TASK GOAL. Scan the lines below; pull out those with "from".

DATA PROVIDED.
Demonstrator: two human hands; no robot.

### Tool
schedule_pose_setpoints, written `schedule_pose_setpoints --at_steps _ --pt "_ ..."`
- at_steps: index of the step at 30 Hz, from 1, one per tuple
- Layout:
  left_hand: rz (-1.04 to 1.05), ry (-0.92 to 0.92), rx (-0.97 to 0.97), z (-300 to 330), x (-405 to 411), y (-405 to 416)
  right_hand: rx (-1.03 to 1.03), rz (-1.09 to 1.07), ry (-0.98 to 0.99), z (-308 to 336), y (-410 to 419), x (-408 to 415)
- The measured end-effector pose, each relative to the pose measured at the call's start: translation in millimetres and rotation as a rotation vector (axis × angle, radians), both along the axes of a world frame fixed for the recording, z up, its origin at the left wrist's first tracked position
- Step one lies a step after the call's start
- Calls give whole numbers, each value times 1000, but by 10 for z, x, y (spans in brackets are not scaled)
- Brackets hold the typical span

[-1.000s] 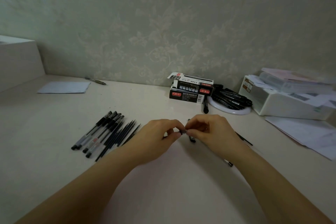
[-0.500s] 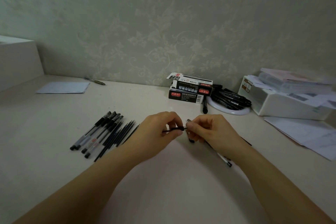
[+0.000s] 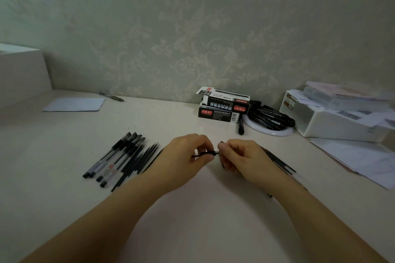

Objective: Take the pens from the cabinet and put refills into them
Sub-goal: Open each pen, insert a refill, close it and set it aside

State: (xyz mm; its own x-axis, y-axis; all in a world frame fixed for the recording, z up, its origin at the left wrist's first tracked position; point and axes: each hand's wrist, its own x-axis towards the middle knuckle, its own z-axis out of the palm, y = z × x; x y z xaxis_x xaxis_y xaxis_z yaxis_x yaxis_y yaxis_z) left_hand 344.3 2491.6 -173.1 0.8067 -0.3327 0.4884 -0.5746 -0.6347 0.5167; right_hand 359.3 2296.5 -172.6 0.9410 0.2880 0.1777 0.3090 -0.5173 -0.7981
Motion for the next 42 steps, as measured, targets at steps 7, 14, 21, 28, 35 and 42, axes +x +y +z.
schedule_pose_setpoints --at_steps 7,14,21,28,35,42 --pt "31 -10 -5 -15 31 23 77 59 -30 4 -18 32" --pt "21 -12 18 -25 29 15 42 25 -39 10 7 2" --pt "4 -18 0 4 24 8 49 72 -19 7 15 14" --pt "30 -96 -31 25 32 21 133 41 44 29 70 -10" --pt "162 -52 -20 -37 74 45 -438 -336 -343 -41 13 14" --pt "171 15 29 -65 101 115 -541 -210 -320 -122 76 21"
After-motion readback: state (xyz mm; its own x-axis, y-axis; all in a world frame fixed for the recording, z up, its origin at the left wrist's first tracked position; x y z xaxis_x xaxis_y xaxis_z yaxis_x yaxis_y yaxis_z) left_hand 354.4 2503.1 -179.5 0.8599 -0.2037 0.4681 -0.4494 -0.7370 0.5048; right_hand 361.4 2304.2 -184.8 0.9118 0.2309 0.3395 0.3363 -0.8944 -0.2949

REPLY TO THE TASK.
- at_steps: index of the step at 30 Hz, from 1, one per tuple
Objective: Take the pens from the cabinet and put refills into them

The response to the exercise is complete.